Strauss's 'Die Frau ohne Schatten' starring Tamara Wilson & Terje Stensvold

'Music director Sebastian Weigle’s unstintingly well paced conducting is a revalation'

Our rating

4

Published: June 2, 2016 at 9:48 am

COMPOSERS: Richard Strauss
LABELS: Oehms
ALBUM TITLE: R Strauss
WORKS: Die Frau ohne Schatten
PERFORMER: Tamara Wilson, Terje Stensvold, Sabine Hogrefe, Tanja Ariane Baumgartner, Burkhard Fritz; Frankfurter Opern- und Museumsorchester, Chor der Oper Frankfurt/Sebastian Weigle
CATALOGUE NO: Oehms OC 964

Under the wheat and chaff, as Mahler put it, of Strauss’s most outlandish operas a volcano is always active, and few live recordings I’ve heard have captured that better than this unexpected gem in Frankfurt Opera’s series. The revelation is music director Sebastian Weigle’s unstintingly well paced conducting and the fabulously precise, emotionally generous orchestral playing reflected in truthful sound that serves the abysses as well as the magnesium flares. Kudos to Weigle for giving us the score absolutely complete – a rarity in the theatre.

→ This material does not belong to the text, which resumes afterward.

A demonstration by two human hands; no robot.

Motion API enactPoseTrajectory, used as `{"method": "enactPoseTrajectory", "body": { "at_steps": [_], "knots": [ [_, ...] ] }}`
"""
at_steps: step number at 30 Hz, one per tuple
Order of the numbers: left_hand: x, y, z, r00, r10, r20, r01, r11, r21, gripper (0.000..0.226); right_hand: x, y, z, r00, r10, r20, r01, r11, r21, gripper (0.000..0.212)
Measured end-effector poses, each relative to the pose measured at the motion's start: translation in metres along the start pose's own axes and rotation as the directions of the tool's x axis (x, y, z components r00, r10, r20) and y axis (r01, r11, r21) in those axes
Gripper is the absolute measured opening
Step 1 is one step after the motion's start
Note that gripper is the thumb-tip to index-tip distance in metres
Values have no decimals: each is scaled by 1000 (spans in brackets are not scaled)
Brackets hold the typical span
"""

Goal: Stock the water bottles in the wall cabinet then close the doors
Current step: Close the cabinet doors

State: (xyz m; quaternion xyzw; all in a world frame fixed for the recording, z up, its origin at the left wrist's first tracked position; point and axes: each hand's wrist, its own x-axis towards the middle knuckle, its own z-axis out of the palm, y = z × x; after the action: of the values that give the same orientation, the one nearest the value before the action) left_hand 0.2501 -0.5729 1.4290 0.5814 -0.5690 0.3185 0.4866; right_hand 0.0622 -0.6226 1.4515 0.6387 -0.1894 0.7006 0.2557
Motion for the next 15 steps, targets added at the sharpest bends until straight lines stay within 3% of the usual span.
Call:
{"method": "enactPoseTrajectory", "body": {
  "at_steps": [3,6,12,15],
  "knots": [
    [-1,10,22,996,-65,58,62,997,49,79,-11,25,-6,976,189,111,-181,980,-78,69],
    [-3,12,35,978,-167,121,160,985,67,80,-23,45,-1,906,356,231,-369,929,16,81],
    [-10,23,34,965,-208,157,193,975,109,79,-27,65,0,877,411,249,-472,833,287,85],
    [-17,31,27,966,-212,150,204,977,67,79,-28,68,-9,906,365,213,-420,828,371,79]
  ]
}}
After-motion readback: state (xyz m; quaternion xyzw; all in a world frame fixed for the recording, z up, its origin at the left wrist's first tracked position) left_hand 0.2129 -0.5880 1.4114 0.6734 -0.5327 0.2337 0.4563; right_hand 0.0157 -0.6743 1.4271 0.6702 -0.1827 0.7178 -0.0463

Outstanding, hair-raising in fact, is what Strauss and Hofmannsthal regarded as the crux of the opera, in which the fairy Empress without a shadow decides she can’t take what was only tentatively offered by the all too fallible Dyer’s Wife. Lyric-dramatic soprano Tamara Wilson burns here, and it’s a great operatic journey from the best-played of all violin solos to horror and resolution. It’s also the first time I’ve shed any tears in the denouement. The earthly pair, sung by Terje Stensvold in what was unbelievably his stage farewell and useful if inevitably sometimes squally Sabine Hogrefe, may not be quite in the world-class league of Georg Solti’s team on Decca or Christian Thielemann’s top Strauss line-up on DVD, while Tanja Ariane Baumgartner has the drama but ideally full top notes as the Mephistophelian Nurse and it’s the other way round with Burkhard Fritz’s Emperor. But with Weigle keeping the magic carpet beneath them very much up in the air, the whole is giddying and always alive.